Feasibility of study magnetic proximity effects in bilayer "superconductor/ferromagnet" using waveguide-enhanced Polarized Neutron Reflectometry

TL;DR

This paper explores using waveguide-enhanced polarized neutron reflectometry to significantly boost magnetic scattering signals in superconductor/ferromagnet bilayers, enabling more sensitive studies of magnetic proximity effects.

Contribution

It introduces a resonant enhancement technique for neutron scattering in S/F bilayers, demonstrating a 60-fold increase in magnetic signal detection.

Findings

Resonant enhancement can increase magnetic scattering by hundreds of times.

Experimental data confirmed a 60-fold amplification of magnetic scattering.
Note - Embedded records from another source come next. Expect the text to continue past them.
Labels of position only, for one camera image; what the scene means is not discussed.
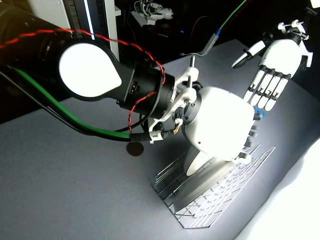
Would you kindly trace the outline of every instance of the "white robotic hand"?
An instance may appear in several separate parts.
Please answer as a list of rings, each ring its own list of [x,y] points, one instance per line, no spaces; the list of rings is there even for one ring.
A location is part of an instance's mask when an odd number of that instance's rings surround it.
[[[298,70],[302,56],[307,57],[306,67],[311,67],[313,53],[305,47],[304,40],[308,40],[309,36],[302,23],[298,20],[289,25],[279,23],[277,29],[282,32],[281,38],[273,42],[267,38],[257,42],[233,63],[234,69],[239,68],[267,47],[259,63],[259,70],[243,97],[252,106],[270,111],[285,89],[288,79]]]

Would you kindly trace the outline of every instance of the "table surface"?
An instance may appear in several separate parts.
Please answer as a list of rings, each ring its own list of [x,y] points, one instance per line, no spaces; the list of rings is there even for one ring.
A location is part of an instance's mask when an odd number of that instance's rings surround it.
[[[243,48],[233,40],[196,57],[199,81],[242,97],[260,60],[232,69]],[[189,62],[188,56],[175,60],[164,65],[165,71],[178,76]],[[128,111],[112,99],[70,98],[62,104],[97,127],[127,124]],[[211,228],[186,230],[151,186],[155,174],[188,148],[181,133],[155,145],[145,142],[144,153],[132,157],[126,143],[81,135],[43,110],[6,122],[0,125],[0,238],[234,239],[319,136],[320,103],[289,81],[258,127],[259,151],[277,146],[275,152]]]

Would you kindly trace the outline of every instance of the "wire rack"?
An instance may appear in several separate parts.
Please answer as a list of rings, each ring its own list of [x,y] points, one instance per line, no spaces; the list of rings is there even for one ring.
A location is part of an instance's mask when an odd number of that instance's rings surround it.
[[[174,210],[174,199],[181,187],[190,179],[183,170],[186,152],[157,174],[153,188],[185,229],[209,228],[217,221],[275,149],[276,147],[269,149],[249,164],[235,164],[225,176],[177,212]],[[209,160],[203,168],[206,168],[213,160],[214,158]]]

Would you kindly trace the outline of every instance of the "robot finger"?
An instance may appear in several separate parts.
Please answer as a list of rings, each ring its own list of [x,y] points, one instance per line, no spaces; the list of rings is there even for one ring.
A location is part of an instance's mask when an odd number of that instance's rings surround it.
[[[277,99],[280,97],[281,93],[283,92],[283,90],[285,89],[286,85],[288,83],[288,79],[287,78],[281,78],[281,80],[279,81],[278,85],[276,86],[275,90],[273,91],[271,98],[268,100],[268,102],[266,103],[264,109],[266,111],[270,111],[274,105],[276,104]]]
[[[275,88],[277,87],[279,81],[280,81],[279,75],[273,76],[268,87],[266,88],[261,99],[258,102],[258,105],[257,105],[258,108],[263,109],[266,106],[268,100],[271,98],[272,93],[274,92]]]
[[[250,100],[250,98],[252,97],[252,95],[254,94],[254,91],[256,90],[257,86],[259,85],[261,79],[264,77],[265,75],[265,71],[266,71],[266,67],[262,66],[258,72],[255,74],[249,88],[247,89],[243,100],[245,100],[246,102],[248,102]]]
[[[250,101],[250,105],[251,106],[255,106],[258,104],[261,96],[264,94],[267,86],[269,85],[271,79],[273,78],[275,71],[274,69],[271,70],[270,72],[268,72],[264,78],[262,79],[262,82],[260,84],[260,86],[258,87],[256,93],[253,95],[251,101]]]

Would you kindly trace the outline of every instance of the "green cable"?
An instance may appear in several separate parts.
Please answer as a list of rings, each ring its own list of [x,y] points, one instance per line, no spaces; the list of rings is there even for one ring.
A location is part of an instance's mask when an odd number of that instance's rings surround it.
[[[119,137],[124,139],[129,139],[129,133],[117,132],[117,131],[110,131],[101,128],[97,128],[94,126],[90,126],[81,120],[79,120],[76,116],[74,116],[71,112],[69,112],[66,108],[64,108],[53,96],[50,95],[42,86],[40,86],[31,76],[25,73],[22,70],[13,68],[16,72],[18,72],[25,80],[27,80],[30,84],[32,84],[39,92],[41,92],[52,104],[54,104],[57,108],[59,108],[62,112],[68,115],[73,121],[77,122],[78,124],[82,125],[83,127],[95,131],[100,134],[105,134],[113,137]]]
[[[226,23],[230,20],[230,18],[233,16],[233,14],[235,14],[236,11],[238,11],[239,8],[242,7],[243,4],[245,4],[247,0],[243,0],[242,3],[240,3],[240,5],[228,16],[228,18],[222,23],[220,29],[222,29]]]
Method improves sensitivity for studying magnetic proximity effects.

Abstract

A resonant enhancement of the neutron standing waves is proposed to use in order to increase the magnetic neutron scattering from a "superconductor/ferromagnet"(S/F) bilayer. The model calculations show that usage of this effect allows to increase the magnetic scattering intensity by factor of hundreds. Aspects related to the growth procedure (order of deposition, roughness of the layers etc) as well as experimental conditions (resolution, polarization of the neutron beam, background etc) are also discussed. Collected experimental data for the S/F heterostructure Cu(32nm)/V(40nm)/Fe(1nm)/MgO confirmed the presence of a resonant 60-fold amplification of the magnetic scattering.